Employment Agreements

        It is the Company's general philosophy that all of the Company's employees should be "at will" employees, thereby allowing both the Company and the employee to terminate the employment relationship at any time and without restriction or financial obligation. However, in certain cases, the Company has determined that, as a retention device and a means to obtain non-compete arrangements, employment agreements are appropriate.

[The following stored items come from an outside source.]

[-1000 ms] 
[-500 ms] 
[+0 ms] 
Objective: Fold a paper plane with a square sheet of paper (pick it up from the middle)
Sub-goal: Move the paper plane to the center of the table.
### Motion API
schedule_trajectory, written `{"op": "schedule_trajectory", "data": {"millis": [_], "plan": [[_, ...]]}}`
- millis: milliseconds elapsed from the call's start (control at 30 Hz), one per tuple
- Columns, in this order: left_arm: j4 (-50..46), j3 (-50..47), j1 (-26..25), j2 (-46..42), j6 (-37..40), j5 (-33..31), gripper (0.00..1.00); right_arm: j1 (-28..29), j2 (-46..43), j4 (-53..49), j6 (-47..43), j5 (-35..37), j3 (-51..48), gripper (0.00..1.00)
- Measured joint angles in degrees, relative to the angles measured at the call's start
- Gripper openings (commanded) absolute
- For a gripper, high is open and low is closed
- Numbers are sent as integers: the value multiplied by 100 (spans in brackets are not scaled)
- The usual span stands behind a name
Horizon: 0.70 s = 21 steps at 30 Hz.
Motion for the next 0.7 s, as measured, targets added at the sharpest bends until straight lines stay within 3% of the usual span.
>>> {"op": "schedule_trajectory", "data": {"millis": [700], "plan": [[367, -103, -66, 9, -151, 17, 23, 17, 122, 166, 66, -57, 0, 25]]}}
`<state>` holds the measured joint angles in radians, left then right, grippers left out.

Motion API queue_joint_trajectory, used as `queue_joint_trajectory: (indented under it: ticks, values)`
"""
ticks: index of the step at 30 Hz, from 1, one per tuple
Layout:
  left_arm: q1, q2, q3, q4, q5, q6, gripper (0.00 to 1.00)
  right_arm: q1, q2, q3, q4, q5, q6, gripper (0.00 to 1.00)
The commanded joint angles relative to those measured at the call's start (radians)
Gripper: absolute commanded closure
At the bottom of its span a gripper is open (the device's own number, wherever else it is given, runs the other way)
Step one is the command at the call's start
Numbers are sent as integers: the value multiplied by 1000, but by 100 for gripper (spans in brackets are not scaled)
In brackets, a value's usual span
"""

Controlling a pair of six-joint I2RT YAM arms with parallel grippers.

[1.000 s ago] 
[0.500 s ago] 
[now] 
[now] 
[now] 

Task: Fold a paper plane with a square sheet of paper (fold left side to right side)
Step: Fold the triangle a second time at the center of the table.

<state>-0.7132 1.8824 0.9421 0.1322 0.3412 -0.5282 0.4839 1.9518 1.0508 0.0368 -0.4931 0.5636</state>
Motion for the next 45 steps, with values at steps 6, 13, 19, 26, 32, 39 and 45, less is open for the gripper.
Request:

        The Company entered into an employment agreement with Dr. Askarpour on February 14, 2012 in connection with his promotion to the position of President of the Company. The initial term of the employment agreement began on April 1, 2012 and ended on March 31, 2013. Pursuant to the terms of the agreement, the term extends for one additional year each subsequent April 1 unless either party provides written notice to the other party at least 30 days prior to the expiration of the then current term that the term will not be renewed. The employment agreement provides for a base salary of $300,000 per year, which the Company determined to be appropriate given Dr. Askarpour's increased duties and responsibilities as President. If Dr. Askarpour's employment is terminated by the Company without "cause," then, subject to Dr. Askarpour's execution and non-revocation of a release of claims in favor of the Company, the Company will continue to pay Dr. Askarpour his base salary at the rate then in effect for a period of six (6) months following his termination date, during which period the Company will also pay Dr. Askarpour's COBRA premiums. The employment agreement contains covenants restricting Dr. Askarpour's ability to compete with the Company or solicit its employees, other service providers, or current, former or prospective customers for 12 months after the cessation of Dr. Askarpour's employment. The employment agreement also contains standard confidentiality, assignment of invention and non-disparagement provisions.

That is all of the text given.